Isn't it strange, and a bit scary, to think that you can remember the smallest detail of some of the happenings in your life, but you can't remember if or where you planted your winter onions, only six weeks or so ago?
When I awoke this morning, I went out to check on my ducks. I was wide awake after going out in the rain and snow mix we were having at the time, so I decided to get something more done, before crawling back into bed, if I decided to do so. I had quite an accumulation of eggs from the last couple of days. Getting around to washing them and carrying them downstairs to the extra fridge, can be a chore at times, especially when there are so many other things you'd rather be doing, like painting rocks.
Well, this morning as I was washing the eggs, they brought back memories from fifty years ago. I was staying the night with one of my good friends from school, and I can remember standing at the sink, washing eggs from their family's chickens. Funny how that memory of the egg washing is so vivid, when I had a huge crush on her brother, at that same time. He was as shy as myself, so no one would ever have guessed that either of us had a thought about the other. I thought about him a lot, but mostly in my dreams. He was a little older than me and I doubted that he even knew I was alive, but I was crazy, although silently, in love with him. The next morning, as we all loaded on to the school bus,I noticed that he had secretly got ahold of my notebook and written his name inside. At least I always assumed he had done it. I can't imagine anyone else doing that since most of my thoughts about him, were only in my mind. His sister knew, but I still believe to this day, that it was he, himself, who had written his name in my notebook. That surely was a sign that he had thought of me, even if it was just to tease me.
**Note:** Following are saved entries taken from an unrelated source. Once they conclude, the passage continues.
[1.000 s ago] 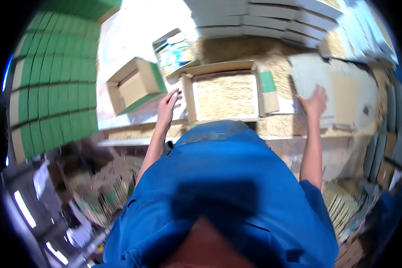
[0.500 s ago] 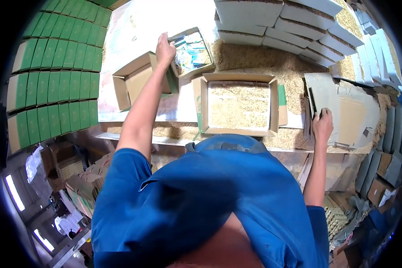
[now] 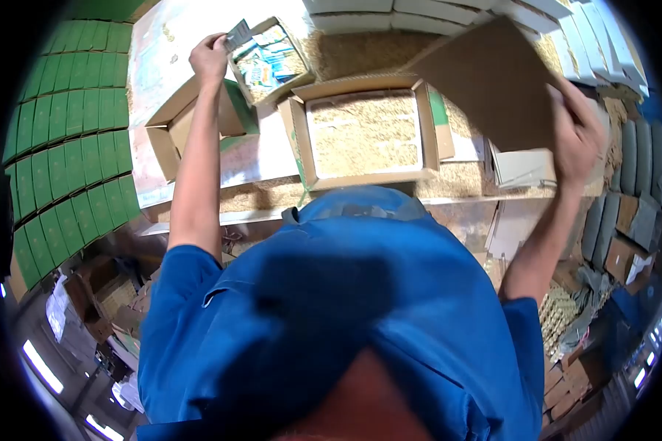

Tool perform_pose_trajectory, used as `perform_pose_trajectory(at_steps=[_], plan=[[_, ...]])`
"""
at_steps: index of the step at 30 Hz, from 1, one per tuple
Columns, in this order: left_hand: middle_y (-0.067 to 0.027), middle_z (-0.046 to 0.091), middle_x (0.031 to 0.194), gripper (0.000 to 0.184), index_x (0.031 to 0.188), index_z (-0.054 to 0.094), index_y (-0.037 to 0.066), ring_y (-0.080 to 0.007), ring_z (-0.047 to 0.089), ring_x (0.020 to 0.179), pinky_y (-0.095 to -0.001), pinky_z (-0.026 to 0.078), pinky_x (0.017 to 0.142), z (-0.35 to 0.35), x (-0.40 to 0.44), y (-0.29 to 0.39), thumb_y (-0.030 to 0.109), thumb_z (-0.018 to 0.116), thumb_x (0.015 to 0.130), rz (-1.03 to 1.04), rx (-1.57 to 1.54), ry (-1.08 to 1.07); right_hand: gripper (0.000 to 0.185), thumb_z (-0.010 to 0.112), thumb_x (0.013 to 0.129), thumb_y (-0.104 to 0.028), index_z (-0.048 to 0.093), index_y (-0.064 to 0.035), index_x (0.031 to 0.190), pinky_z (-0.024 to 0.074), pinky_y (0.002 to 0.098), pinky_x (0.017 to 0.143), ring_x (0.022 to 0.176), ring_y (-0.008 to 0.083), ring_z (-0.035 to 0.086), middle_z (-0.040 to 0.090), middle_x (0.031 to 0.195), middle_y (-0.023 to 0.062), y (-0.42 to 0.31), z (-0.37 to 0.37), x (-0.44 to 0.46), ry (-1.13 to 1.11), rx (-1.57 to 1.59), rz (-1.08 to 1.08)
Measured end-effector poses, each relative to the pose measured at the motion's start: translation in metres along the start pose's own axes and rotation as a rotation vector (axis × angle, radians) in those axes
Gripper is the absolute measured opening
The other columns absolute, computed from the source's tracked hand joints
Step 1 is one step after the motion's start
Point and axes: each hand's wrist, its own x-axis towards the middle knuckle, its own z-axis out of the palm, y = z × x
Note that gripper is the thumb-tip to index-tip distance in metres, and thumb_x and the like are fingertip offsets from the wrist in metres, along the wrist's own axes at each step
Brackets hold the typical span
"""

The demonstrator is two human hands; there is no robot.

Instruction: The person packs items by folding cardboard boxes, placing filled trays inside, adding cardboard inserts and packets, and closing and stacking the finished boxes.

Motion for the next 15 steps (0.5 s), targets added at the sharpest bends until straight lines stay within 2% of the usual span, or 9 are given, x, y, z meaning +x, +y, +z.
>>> perform_pose_trajectory(at_steps=[1, 2, 3, 4, 5, 9, 12, 13, 15], plan=[[-0.0116, 0.074, 0.084, 0.015, 0.094, 0.075, 0.003, -0.0191, 0.069, 0.075, -0.0297, 0.054, 0.072, -0.012, -0.013, 0.015, 0.013, 0.066, 0.086, -0.016, -0.151, -0.005, 0.027, 0.061, 0.089, -0.004, 0.070, -0.0025, 0.114, 0.0503, 0.0257, 0.085, 0.095, 0.0142, 0.066, 0.071, 0.108, 0.0082, -0.008, 0.020, 0.005, -0.138, 0.064, -0.016], [-0.0116, 0.074, 0.084, 0.015, 0.094, 0.075, 0.003, -0.0191, 0.069, 0.075, -0.0297, 0.054, 0.072, -0.022, -0.028, 0.029, 0.013, 0.066, 0.086, -0.018, -0.155, -0.010, 0.029, 0.064, 0.085, -0.006, 0.071, -0.0050, 0.113, 0.0513, 0.0264, 0.083, 0.091, 0.0139, 0.066, 0.073, 0.104, 0.0081, -0.025, 0.047, 0.009, -0.247, 0.105, 0.011], [-0.0102, 0.073, 0.084, 0.016, 0.096, 0.074, 0.001, -0.0158, 0.068, 0.075, -0.0277, 0.053, 0.072, -0.031, -0.046, 0.045, 0.010, 0.067, 0.086, -0.077, -0.324, -0.054, 0.027, 0.065, 0.084, -0.009, 0.071, -0.0057, 0.111, 0.0523, 0.0274, 0.081, 0.087, 0.0136, 0.067, 0.074, 0.098, 0.0084, -0.043, 0.077, 0.011, -0.341, 0.165, -0.040], [-0.0088, 0.073, 0.084, 0.016, 0.097, 0.074, -0.002, -0.0124, 0.066, 0.076, -0.0257, 0.052, 0.072, -0.040, -0.064, 0.061, 0.008, 0.068, 0.086, -0.134, -0.493, -0.098, 0.025, 0.066, 0.084, -0.012, 0.072, -0.0053, 0.108, 0.0529, 0.0281, 0.080, 0.087, 0.0162, 0.070, 0.074, 0.097, 0.0109, -0.043, 0.109, 0.010, -0.383, 0.145, -0.136], [-0.0081, 0.072, 0.089, 0.017, 0.100, 0.072, -0.003, -0.0116, 0.065, 0.078, -0.0248, 0.052, 0.073, -0.050, -0.083, 0.075, 0.006, 0.069, 0.086, -0.143, -0.564, -0.149, 0.024, 0.066, 0.085, -0.016, 0.073, -0.0069, 0.107, 0.0540, 0.0322, 0.082, 0.090, 0.0236, 0.071, 0.073, 0.100, 0.0134, -0.041, 0.142, 0.007, -0.437, 0.112, -0.177], [-0.0073, 0.071, 0.090, 0.020, 0.104, 0.071, -0.001, -0.0116, 0.065, 0.078, -0.0243, 0.053, 0.073, -0.069, -0.151, 0.099, 0.004, 0.070, 0.085, -0.236, -0.721, -0.247, 0.023, 0.064, 0.085, -0.021, 0.074, -0.0106, 0.104, 0.0531, 0.0401, 0.088, 0.094, 0.0334, 0.068, 0.071, 0.100, 0.0141, -0.026, 0.238, -0.016, -0.603, 0.043, -0.127], [-0.0066, 0.071, 0.087, 0.022, 0.104, 0.071, 0.000, -0.0100, 0.064, 0.078, -0.0245, 0.053, 0.070, -0.069, -0.185, 0.108, 0.001, 0.071, 0.082, -0.331, -0.695, -0.392, 0.023, 0.067, 0.083, -0.021, 0.074, -0.0098, 0.102, 0.0534, 0.0416, 0.084, 0.091, 0.0343, 0.067, 0.071, 0.095, 0.0148, -0.021, 0.261, -0.040, -0.695, -0.031, -0.329], [-0.0063, 0.071, 0.087, 0.022, 0.104, 0.071, 0.000, -0.0093, 0.064, 0.077, -0.0243, 0.053, 0.069, -0.066, -0.194, 0.114, 0.000, 0.071, 0.082, -0.348, -0.668, -0.416, 0.019, 0.068, 0.082, -0.018, 0.075, -0.0093, 0.098, 0.0540, 0.0407, 0.083, 0.089, 0.0334, 0.068, 0.071, 0.094, 0.0153, -0.019, 0.268, -0.046, -0.678, 0.106, -0.317], [-0.0048, 0.070, 0.084, 0.023, 0.103, 0.071, 0.001, -0.0078, 0.063, 0.075, -0.0231, 0.052, 0.068, -0.063, -0.209, 0.129, 0.000, 0.072, 0.081, -0.354, -0.506, -0.505, 0.017, 0.069, 0.081, -0.014, 0.076, -0.0093, 0.096, 0.0548, 0.0384, 0.082, 0.087, 0.0302, 0.070, 0.072, 0.092, 0.0143, -0.015, 0.261, -0.037, -0.624, 0.172, -0.296]])
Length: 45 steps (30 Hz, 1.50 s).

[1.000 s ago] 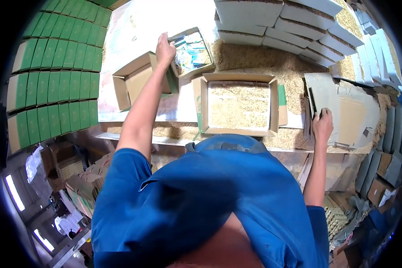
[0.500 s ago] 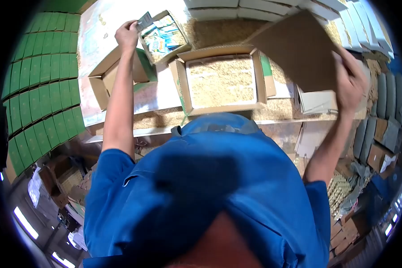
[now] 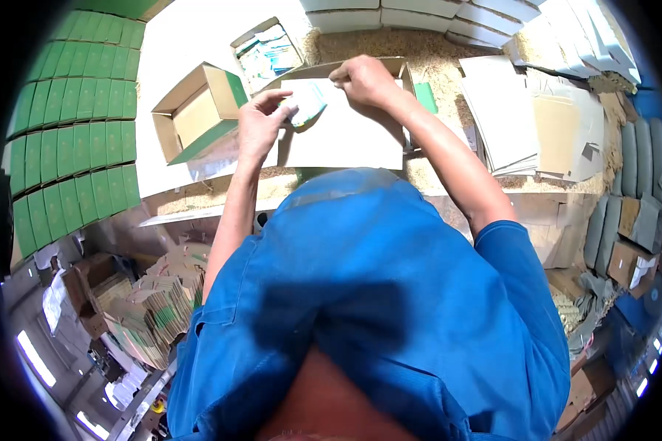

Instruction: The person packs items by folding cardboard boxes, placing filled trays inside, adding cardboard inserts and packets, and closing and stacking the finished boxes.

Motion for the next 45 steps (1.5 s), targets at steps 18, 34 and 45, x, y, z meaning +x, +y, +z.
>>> perform_pose_trajectory(at_steps=[18, 34, 45], plan=[[-0.0224, 0.057, 0.126, 0.045, 0.120, 0.065, 0.010, -0.0366, 0.058, 0.113, -0.0437, 0.048, 0.097, 0.060, 0.004, -0.026, 0.000, 0.067, 0.077, 0.498, 0.872, -0.066, 0.030, 0.071, 0.074, 0.000, 0.072, -0.0095, 0.102, 0.0440, 0.0398, 0.104, 0.125, 0.0306, 0.052, 0.057, 0.134, 0.0106, 0.005, 0.018, -0.037, 0.270, 0.060, -0.194], [-0.0170, 0.034, 0.154, 0.073, 0.154, 0.027, 0.023, -0.0315, 0.024, 0.146, -0.0405, 0.025, 0.117, 0.038, -0.007, -0.122, 0.029, 0.065, 0.091, 0.037, 0.215, -0.219, 0.089, 0.077, 0.082, -0.043, 0.034, -0.0010, 0.148, 0.0439, 0.0338, 0.102, 0.118, 0.0212, 0.056, 0.058, 0.132, 0.0136, 0.072, 0.048, -0.150, 0.136, 0.807, 0.785], [-0.0179, 0.035, 0.153, 0.076, 0.148, 0.039, 0.026, -0.0307, 0.030, 0.144, -0.0381, 0.026, 0.117, 0.031, 0.006, -0.162, 0.019, 0.076, 0.082, 0.022, 0.178, -0.179, 0.090, 0.073, 0.082, -0.005, 0.017, -0.0006, 0.152, 0.0476, 0.0339, 0.102, 0.120, 0.0250, 0.055, 0.051, 0.134, 0.0207, 0.056, 0.043, -0.129, 0.146, 1.034, 0.740]])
I remember thinking I could always dream about him. There was no harm in that. Since he was Catholic and I was Baptist, nothing more could ever come of it anyway. Back then, it just wasn't done. Marrying someone of a different faith. Not that it would ever come to that, but still, the thought of our different faiths was there, holding me back. That and being so shy.
Yes, it is definitely funny, and a bit strange, how some thoughts and memories linger in our minds forever, while others leave so quickly.